§ Entries shown:
☆ ☆ ☆ ☆

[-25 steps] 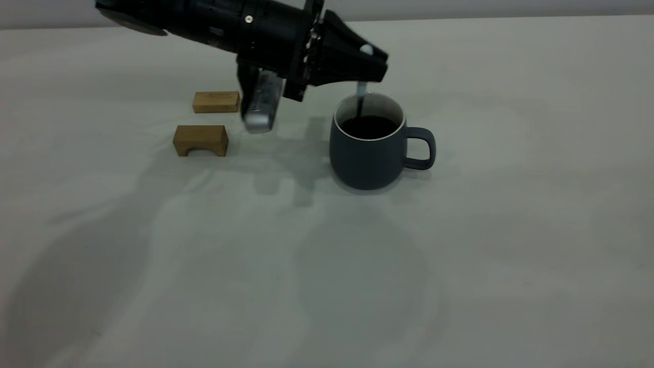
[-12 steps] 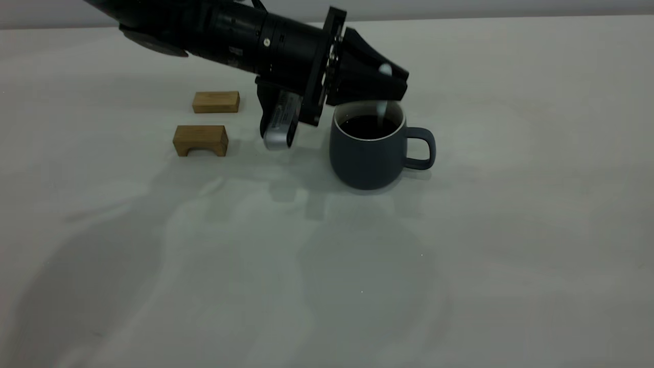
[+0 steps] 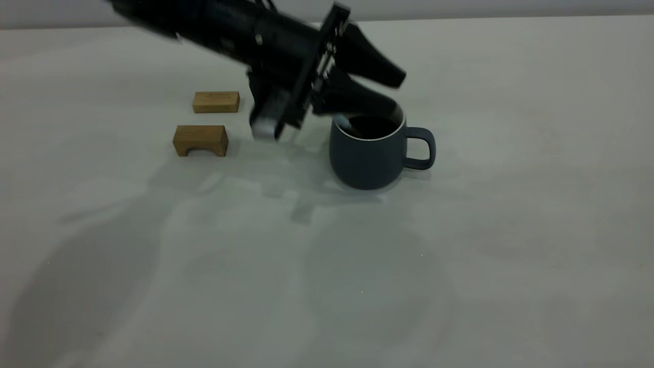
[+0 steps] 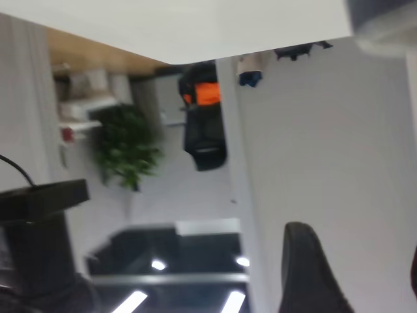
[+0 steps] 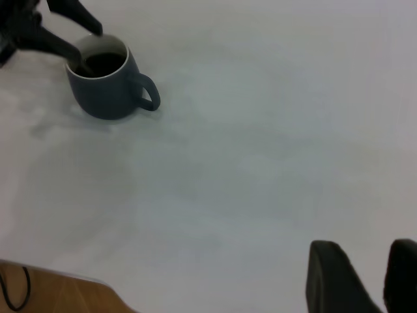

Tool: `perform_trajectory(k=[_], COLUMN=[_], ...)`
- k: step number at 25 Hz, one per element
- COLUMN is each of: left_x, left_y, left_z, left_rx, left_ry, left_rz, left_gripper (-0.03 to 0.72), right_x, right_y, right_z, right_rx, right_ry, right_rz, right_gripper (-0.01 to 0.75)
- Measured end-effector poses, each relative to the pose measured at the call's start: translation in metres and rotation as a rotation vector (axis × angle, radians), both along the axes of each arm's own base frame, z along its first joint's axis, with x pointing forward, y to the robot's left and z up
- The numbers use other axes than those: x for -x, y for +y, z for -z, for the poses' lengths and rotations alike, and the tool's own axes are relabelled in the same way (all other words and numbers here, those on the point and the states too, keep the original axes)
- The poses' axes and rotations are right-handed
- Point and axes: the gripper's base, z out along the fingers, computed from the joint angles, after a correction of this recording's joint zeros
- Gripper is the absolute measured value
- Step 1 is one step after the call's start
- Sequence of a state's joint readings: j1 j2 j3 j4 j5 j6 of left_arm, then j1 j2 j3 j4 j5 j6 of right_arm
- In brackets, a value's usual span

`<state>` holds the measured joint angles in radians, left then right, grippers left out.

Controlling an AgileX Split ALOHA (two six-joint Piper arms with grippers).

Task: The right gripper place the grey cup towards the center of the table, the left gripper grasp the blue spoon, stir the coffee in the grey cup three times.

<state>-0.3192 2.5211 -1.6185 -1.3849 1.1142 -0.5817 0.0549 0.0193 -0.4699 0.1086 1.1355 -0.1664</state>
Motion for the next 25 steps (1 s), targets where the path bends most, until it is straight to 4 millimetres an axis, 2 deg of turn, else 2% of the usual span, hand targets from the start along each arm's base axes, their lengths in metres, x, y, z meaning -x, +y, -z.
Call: perform_trajectory(k=[5, 13, 16, 21, 23, 25], left_x=[-0.004, 0.018, 0.034, 0.068, 0.087, 0.106], left_y=[0.012, 0.049, 0.07, 0.117, 0.133, 0.148], left_z=[-0.063, -0.168, -0.214, -0.296, -0.322, -0.337], left_rx=[-0.099, -0.46, -0.621, -0.994, -1.107, -1.201], left_ry=[-0.227, -0.641, -0.783, -1.122, -1.212, -1.267], left_rz=[0.146, 0.404, 0.487, 0.646, 0.695, 0.758], left_gripper=[0.483, 0.483, 0.483, 0.483, 0.483, 0.483], right_x=[0.0, 0.0, 0.0, 0.0, 0.0, 0.0], right_y=[0.0, 0.0, 0.0, 0.0, 0.0, 0.0], right_z=[0.0, 0.0, 0.0, 0.0, 0.0, 0.0], right_rx=[0.0, 0.0, 0.0, 0.0, 0.0, 0.0], right_ry=[0.0, 0.0, 0.0, 0.0, 0.0, 0.0], right_rz=[0.0, 0.0, 0.0, 0.0, 0.0, 0.0], right_gripper=[0.239, 0.239, 0.239, 0.239, 0.239, 0.239])
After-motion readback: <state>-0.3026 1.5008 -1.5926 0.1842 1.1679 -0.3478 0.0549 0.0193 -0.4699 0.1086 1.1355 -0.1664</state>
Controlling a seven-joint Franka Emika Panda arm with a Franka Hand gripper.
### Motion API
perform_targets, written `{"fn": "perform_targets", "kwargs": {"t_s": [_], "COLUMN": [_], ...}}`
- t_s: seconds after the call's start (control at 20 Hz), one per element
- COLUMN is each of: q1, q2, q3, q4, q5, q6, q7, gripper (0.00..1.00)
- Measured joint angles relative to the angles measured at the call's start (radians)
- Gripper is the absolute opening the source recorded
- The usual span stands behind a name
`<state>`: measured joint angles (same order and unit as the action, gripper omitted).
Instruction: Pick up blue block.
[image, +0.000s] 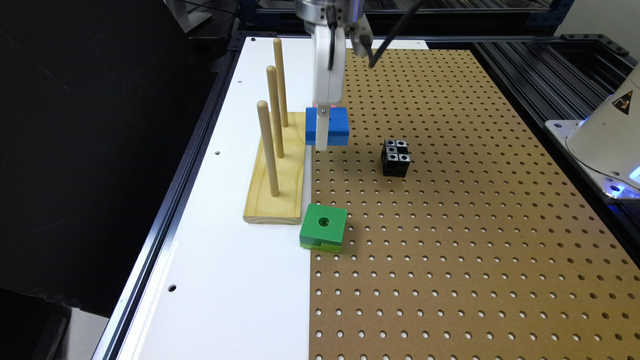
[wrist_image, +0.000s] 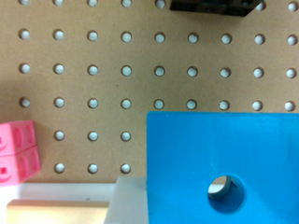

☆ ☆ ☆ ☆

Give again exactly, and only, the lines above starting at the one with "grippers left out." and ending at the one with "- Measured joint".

§ Answer section:
`<state>` holds the measured joint angles in radians, left then right, grippers left out.

Controlling an AgileX Split ALOHA (two six-joint Piper arms with grippers).

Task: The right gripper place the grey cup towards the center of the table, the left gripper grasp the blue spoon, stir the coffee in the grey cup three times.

<state>-0.3192 2.5211 -1.6185 -1.3849 1.1142 -0.5817 0.0549 0.0193 -0.4699 0.1086 1.1355 -0.1664</state>
Motion for the next 25 steps (1 s), targets where the path bends most, until it is straight to 4 millimetres an axis, 2 deg of turn, else 2% of the usual span, hand targets from the start along each arm's base axes, their lengths in metres, x, y, z meaning -x, +y, -z.
Call: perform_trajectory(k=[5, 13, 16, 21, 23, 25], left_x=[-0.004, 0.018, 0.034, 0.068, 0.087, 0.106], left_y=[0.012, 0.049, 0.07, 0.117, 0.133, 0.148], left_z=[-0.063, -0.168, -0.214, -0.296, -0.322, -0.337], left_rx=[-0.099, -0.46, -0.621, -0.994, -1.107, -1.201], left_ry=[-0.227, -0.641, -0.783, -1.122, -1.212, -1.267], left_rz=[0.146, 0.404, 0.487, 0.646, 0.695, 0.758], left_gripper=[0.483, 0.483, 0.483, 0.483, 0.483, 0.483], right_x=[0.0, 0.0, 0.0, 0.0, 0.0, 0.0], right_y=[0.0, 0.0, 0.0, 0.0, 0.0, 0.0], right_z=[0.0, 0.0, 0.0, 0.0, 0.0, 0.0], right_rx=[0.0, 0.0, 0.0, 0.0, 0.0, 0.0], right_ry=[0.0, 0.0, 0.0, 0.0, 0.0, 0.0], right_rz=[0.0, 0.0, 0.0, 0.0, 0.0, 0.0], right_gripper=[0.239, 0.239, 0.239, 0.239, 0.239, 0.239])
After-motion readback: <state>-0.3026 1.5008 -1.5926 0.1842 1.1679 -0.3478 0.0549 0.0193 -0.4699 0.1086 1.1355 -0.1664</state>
Controlling a seven-joint Franka Emika Panda arm with a Franka Hand gripper.
### Motion API
perform_targets, written `{"fn": "perform_targets", "kwargs": {"t_s": [_], "COLUMN": [_], ...}}`
- t_s: seconds after the call's start (control at 20 Hz), one per element
- COLUMN is each of: q1, q2, q3, q4, q5, q6, q7, gripper (0.00..1.00)
- Measured joint angles relative to the angles measured at the call's start (radians)

This finishes the response to the exercise.